__What you need to do__
Check each line of the material below for "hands" and copy those where it appears.

__Data shown__
____________

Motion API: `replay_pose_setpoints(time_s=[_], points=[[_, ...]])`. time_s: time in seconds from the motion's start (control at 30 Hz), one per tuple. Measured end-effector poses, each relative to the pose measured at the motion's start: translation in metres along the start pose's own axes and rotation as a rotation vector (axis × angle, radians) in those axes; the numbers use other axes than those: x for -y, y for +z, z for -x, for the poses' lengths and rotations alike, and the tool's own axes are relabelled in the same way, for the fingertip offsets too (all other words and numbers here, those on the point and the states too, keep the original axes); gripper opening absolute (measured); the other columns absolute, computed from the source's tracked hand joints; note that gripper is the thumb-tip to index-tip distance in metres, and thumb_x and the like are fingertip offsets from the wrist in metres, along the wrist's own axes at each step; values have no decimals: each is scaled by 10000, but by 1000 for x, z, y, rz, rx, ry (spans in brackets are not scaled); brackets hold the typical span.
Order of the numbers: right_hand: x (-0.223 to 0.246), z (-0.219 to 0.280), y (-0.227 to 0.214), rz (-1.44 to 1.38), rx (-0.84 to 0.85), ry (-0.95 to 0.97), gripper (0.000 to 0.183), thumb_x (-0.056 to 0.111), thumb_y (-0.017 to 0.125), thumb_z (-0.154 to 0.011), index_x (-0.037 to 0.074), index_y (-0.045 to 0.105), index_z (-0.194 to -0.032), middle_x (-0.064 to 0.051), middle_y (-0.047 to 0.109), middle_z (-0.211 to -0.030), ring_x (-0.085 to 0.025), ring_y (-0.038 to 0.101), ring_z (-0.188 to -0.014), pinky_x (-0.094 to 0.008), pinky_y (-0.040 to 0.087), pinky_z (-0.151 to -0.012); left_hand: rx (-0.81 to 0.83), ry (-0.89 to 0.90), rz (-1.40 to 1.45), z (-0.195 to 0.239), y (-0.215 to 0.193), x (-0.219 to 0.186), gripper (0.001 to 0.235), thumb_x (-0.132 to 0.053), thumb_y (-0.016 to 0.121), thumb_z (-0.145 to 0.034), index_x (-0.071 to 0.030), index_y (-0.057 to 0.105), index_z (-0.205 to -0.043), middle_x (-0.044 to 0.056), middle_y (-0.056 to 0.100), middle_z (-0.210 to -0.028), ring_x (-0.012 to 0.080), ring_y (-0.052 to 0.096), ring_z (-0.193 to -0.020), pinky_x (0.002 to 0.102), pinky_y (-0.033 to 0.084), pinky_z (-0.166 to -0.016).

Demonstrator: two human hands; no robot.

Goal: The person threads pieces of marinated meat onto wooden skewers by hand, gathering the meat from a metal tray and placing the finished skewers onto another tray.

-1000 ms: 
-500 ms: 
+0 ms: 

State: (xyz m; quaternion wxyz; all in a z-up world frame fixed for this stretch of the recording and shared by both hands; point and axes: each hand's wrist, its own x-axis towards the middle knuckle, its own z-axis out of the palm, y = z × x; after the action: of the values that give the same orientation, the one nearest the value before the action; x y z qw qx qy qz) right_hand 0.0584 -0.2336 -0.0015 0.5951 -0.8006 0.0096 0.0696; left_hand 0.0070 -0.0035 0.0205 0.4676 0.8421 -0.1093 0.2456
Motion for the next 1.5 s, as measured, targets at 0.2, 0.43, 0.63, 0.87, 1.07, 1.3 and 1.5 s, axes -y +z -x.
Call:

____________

__The answer__
Demonstrator: two human hands; no robot.
State: (xyz m; quaternion wxyz; all in a z-up world frame fixed for this stretch of the recording and shared by both hands; point and axes: each hand's wrist, its own x-axis towards the middle knuckle, its own z-axis out of the palm, y = z × x; after the action: of the values that give the same orientation, the one nearest the value before the action; x y z qw qx qy qz) right_hand 0.0584 -0.2336 -0.0015 0.5951 -0.8006 0.0096 0.0696; left_hand 0.0070 -0.0035 0.0205 0.4676 0.8421 -0.1093 0.2456

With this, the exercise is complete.